▸ **Exercise**
Using the records that appear below, write out exactly the lines from the one with "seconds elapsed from" through the one with "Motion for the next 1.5", keeping both end lines.

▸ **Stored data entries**
Segment Open

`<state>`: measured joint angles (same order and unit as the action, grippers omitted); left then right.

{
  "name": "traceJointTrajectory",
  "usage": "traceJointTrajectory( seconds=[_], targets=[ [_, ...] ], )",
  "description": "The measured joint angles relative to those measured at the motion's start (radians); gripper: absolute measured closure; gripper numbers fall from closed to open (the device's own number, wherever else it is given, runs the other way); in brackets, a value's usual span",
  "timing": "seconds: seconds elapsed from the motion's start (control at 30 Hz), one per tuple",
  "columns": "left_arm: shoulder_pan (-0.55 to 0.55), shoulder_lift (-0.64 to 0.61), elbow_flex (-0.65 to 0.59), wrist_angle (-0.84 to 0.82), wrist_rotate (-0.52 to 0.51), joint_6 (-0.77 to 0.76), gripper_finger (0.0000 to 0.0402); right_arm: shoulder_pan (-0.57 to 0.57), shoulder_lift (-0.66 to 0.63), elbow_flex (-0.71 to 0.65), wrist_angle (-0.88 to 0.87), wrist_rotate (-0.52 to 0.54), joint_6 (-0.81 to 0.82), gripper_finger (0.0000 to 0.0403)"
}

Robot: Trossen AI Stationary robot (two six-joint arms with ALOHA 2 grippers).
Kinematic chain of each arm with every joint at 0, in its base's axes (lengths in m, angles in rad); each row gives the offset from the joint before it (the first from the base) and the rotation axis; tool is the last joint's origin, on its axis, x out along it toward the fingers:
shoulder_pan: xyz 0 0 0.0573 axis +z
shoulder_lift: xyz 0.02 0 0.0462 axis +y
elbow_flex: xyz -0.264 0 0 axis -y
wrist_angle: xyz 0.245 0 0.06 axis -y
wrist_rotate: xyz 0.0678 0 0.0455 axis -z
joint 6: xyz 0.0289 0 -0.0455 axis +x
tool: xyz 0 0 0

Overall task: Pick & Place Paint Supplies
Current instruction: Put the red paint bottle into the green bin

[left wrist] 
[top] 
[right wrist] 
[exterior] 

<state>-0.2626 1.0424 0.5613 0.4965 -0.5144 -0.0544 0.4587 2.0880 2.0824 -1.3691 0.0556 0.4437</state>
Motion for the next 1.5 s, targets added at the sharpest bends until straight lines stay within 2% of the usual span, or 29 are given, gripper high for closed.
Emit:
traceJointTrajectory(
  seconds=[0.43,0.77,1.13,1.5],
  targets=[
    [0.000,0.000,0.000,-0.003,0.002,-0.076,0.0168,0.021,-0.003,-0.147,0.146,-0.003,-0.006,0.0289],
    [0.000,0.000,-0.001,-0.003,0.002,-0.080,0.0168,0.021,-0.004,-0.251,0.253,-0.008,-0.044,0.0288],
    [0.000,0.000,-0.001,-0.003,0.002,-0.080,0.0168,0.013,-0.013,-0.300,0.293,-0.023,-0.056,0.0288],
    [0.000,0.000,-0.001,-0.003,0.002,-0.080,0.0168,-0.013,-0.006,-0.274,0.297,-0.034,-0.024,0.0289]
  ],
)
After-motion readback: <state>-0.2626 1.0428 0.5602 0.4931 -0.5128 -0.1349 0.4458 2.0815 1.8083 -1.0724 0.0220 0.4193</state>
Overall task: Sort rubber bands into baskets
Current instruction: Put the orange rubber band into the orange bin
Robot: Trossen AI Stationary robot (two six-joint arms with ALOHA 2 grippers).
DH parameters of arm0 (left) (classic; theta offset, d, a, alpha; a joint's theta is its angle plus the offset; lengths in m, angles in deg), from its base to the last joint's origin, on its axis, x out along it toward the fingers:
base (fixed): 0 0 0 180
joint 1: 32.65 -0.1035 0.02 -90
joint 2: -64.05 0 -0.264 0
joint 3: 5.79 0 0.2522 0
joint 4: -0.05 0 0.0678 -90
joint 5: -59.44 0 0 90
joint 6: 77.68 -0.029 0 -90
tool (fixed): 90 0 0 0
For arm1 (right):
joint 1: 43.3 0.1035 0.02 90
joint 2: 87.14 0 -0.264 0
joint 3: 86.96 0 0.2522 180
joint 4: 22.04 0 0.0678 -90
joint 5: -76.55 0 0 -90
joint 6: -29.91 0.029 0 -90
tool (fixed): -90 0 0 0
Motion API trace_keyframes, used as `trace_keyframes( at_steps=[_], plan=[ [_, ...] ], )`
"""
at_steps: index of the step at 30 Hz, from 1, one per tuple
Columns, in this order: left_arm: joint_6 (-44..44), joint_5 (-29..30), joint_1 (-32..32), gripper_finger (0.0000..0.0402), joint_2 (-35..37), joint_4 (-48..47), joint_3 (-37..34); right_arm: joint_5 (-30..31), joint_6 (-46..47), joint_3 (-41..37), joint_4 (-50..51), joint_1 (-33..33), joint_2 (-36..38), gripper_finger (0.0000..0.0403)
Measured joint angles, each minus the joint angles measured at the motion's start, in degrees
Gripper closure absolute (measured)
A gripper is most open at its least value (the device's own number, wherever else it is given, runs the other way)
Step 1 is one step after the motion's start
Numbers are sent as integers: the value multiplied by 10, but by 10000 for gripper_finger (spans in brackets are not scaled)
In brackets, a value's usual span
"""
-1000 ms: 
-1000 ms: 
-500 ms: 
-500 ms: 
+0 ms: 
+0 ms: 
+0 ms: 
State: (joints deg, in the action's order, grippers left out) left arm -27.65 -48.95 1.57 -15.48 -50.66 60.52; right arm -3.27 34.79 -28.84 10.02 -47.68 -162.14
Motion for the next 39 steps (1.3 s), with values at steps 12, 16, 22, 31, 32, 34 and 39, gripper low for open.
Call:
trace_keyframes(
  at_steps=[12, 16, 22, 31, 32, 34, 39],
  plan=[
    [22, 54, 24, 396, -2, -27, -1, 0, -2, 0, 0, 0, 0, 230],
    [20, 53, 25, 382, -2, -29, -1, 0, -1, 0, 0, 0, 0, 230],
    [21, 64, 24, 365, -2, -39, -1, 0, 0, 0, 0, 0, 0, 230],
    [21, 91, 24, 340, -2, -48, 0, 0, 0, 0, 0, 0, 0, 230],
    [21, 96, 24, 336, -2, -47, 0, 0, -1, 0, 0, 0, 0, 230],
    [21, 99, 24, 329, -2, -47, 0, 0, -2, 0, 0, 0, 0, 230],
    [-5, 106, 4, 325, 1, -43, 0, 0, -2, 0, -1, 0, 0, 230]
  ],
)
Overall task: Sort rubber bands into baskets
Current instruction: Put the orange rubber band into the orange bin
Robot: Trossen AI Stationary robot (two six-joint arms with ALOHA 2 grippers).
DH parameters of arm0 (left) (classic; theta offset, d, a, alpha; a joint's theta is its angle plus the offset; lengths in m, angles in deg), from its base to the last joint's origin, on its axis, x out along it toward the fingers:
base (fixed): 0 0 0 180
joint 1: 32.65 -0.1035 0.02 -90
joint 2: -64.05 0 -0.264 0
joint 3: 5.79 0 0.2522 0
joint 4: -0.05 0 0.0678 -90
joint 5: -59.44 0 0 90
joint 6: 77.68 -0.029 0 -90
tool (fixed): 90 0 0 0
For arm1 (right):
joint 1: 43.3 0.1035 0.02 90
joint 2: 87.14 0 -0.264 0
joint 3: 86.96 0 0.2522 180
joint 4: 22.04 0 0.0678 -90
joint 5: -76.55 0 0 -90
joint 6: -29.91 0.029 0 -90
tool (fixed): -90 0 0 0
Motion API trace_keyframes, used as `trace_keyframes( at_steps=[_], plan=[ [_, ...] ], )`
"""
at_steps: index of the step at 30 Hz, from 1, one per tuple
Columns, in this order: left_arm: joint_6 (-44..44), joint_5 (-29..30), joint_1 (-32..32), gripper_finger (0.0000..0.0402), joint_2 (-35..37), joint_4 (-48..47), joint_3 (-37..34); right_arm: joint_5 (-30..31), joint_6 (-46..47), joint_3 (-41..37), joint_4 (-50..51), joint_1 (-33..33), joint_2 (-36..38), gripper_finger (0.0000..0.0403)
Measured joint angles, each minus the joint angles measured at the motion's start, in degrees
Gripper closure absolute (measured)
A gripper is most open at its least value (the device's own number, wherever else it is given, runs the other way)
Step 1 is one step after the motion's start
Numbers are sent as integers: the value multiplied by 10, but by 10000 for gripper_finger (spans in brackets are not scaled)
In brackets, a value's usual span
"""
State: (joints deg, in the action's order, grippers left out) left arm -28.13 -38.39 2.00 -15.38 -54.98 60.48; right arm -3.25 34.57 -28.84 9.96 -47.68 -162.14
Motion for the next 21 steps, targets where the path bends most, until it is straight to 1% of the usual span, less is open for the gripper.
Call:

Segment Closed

▸ **Answer box**
  "timing": "seconds: seconds elapsed from the motion's start (control at 30 Hz), one per tuple",
  "columns": "left_arm: shoulder_pan (-0.55 to 0.55), shoulder_lift (-0.64 to 0.61), elbow_flex (-0.65 to 0.59), wrist_angle (-0.84 to 0.82), wrist_rotate (-0.52 to 0.51), joint_6 (-0.77 to 0.76), gripper_finger (0.0000 to 0.0402); right_arm: shoulder_pan (-0.57 to 0.57), shoulder_lift (-0.66 to 0.63), elbow_flex (-0.71 to 0.65), wrist_angle (-0.88 to 0.87), wrist_rotate (-0.52 to 0.54), joint_6 (-0.81 to 0.82), gripper_finger (0.0000 to 0.0403)"
}

Robot: Trossen AI Stationary robot (two six-joint arms with ALOHA 2 grippers).
Kinematic chain of each arm with every joint at 0, in its base's axes (lengths in m, angles in rad); each row gives the offset from the joint before it (the first from the base) and the rotation axis; tool is the last joint's origin, on its axis, x out along it toward the fingers:
shoulder_pan: xyz 0 0 0.0573 axis +z
shoulder_lift: xyz 0.02 0 0.0462 axis +y
elbow_flex: xyz -0.264 0 0 axis -y
wrist_angle: xyz 0.245 0 0.06 axis -y
wrist_rotate: xyz 0.0678 0 0.0455 axis -z
joint 6: xyz 0.0289 0 -0.0455 axis +x
tool: xyz 0 0 0

Overall task: Pick & Place Paint Supplies
Current instruction: Put the red paint bottle into the green bin

[left wrist] 
[top] 
[right wrist] 
[exterior] 

<state>-0.2626 1.0424 0.5613 0.4965 -0.5144 -0.0544 0.4587 2.0880 2.0824 -1.3691 0.0556 0.4437</state>
Motion for the next 1.5 s, targets added at the sharpest bends until straight lines stay within 2% of the usual span, or 29 are given, gripper high for closed.

With the output given, the exercise is complete.